Exercise details: Below are some records. Print exactly the lines between the one holding "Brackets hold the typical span" and the one holding "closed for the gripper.", inclusive, and nothing else.

Segment Start: Records supplied

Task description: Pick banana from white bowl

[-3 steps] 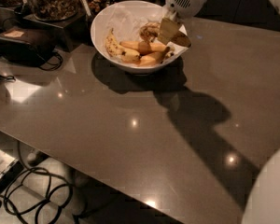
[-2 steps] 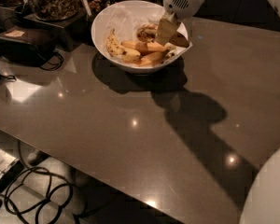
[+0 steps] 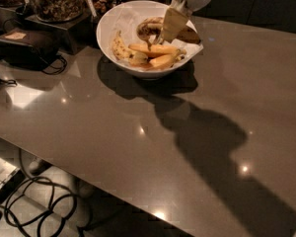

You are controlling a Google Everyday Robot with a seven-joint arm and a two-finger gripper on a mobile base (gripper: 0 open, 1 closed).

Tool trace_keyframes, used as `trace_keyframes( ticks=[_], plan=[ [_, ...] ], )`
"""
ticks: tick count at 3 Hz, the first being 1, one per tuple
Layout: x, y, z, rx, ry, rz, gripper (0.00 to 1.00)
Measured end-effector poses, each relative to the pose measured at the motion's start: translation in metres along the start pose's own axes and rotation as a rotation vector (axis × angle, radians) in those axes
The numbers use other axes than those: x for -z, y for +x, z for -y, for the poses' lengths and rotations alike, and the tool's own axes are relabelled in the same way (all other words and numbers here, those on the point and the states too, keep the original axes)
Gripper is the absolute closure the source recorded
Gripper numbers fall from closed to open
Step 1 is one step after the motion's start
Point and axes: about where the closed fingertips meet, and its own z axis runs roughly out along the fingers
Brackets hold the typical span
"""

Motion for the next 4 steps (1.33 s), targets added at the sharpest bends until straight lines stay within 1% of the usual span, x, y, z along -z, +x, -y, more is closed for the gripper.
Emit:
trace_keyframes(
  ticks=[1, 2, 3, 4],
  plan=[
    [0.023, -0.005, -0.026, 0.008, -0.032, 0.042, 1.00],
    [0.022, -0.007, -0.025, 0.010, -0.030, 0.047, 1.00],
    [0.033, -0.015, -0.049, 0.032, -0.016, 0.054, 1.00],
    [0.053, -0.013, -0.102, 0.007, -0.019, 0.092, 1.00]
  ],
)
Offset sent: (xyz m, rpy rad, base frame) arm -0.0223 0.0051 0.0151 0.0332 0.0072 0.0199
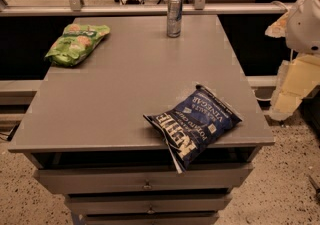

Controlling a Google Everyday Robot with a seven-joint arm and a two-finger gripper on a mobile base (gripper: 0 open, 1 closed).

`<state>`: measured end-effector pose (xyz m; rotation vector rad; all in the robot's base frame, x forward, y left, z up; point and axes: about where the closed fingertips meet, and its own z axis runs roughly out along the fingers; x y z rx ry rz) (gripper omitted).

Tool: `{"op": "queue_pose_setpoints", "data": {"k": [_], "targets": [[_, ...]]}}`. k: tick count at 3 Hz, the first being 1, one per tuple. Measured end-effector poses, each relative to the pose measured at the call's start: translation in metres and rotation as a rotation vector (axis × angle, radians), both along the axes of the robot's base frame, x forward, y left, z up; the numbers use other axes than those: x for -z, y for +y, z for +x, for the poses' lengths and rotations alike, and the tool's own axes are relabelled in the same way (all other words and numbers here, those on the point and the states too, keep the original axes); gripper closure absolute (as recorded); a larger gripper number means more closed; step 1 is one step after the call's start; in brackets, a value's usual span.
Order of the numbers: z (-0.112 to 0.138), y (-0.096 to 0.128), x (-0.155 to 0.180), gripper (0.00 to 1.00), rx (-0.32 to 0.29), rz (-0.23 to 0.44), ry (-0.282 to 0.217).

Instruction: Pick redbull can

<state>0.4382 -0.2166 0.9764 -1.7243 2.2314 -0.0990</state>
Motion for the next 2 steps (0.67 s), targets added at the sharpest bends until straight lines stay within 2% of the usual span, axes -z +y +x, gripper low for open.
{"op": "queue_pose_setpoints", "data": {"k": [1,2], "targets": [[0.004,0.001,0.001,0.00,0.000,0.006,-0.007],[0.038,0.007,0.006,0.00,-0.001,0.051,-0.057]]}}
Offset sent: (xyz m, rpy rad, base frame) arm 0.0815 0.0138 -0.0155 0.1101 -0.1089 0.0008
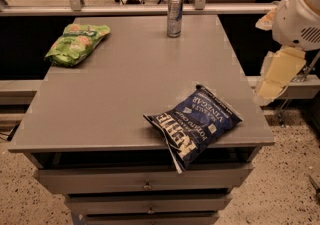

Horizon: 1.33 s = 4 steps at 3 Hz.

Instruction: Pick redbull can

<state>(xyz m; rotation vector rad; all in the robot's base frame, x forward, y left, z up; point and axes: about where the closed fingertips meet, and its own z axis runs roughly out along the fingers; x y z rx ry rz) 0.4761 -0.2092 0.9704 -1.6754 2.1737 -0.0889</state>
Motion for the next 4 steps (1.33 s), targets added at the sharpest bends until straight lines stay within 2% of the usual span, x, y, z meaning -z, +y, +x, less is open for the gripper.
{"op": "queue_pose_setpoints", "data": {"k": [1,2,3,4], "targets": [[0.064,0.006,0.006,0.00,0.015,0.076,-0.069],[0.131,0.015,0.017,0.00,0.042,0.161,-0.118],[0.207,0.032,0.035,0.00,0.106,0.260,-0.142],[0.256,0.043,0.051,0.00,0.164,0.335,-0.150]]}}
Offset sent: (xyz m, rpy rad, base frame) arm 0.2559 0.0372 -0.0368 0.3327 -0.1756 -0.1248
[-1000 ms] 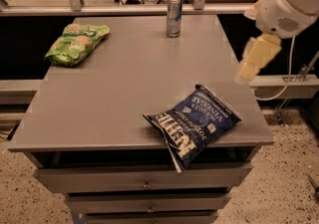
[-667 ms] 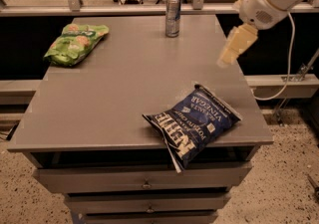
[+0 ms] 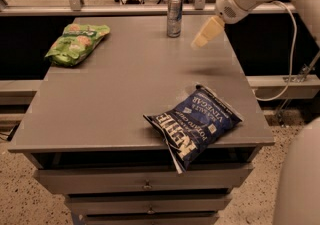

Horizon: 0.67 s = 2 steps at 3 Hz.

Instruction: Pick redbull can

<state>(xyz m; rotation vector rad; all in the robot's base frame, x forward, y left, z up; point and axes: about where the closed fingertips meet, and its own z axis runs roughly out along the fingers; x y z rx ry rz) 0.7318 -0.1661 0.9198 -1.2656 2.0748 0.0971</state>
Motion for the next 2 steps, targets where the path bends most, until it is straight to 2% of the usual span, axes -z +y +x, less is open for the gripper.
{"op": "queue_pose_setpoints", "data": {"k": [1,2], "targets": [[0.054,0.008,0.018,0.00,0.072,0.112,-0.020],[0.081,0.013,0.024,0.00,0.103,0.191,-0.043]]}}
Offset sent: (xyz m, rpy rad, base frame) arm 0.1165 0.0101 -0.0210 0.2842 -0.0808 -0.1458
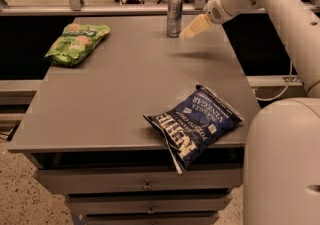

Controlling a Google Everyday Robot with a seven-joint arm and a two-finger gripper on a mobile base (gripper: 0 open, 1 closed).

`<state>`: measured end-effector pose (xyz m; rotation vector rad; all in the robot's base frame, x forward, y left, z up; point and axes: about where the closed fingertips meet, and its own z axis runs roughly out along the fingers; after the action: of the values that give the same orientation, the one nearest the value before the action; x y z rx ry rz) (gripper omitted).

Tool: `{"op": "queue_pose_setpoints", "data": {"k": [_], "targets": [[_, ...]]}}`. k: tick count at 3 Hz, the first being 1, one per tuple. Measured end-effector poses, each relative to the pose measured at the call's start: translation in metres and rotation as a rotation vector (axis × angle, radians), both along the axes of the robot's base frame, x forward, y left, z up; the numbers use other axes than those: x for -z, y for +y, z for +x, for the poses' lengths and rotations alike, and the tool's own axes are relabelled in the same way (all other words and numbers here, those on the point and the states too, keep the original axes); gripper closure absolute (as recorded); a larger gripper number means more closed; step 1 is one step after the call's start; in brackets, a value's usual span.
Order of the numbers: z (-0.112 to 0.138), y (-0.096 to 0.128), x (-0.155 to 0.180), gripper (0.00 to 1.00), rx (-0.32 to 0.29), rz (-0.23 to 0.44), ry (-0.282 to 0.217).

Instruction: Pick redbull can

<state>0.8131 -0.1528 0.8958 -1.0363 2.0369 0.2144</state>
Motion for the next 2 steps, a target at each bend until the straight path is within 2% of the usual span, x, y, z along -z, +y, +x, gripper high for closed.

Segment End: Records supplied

Problem solution:
Brackets hold the typical span
"""

Motion for the next 4 steps (1.33 s), targets added at the sharpest bends until straight lines stay within 1% of the usual span, x, y, z along -z, +x, -y, more is closed for the gripper.

Besides this answer, the exercise requires nothing else.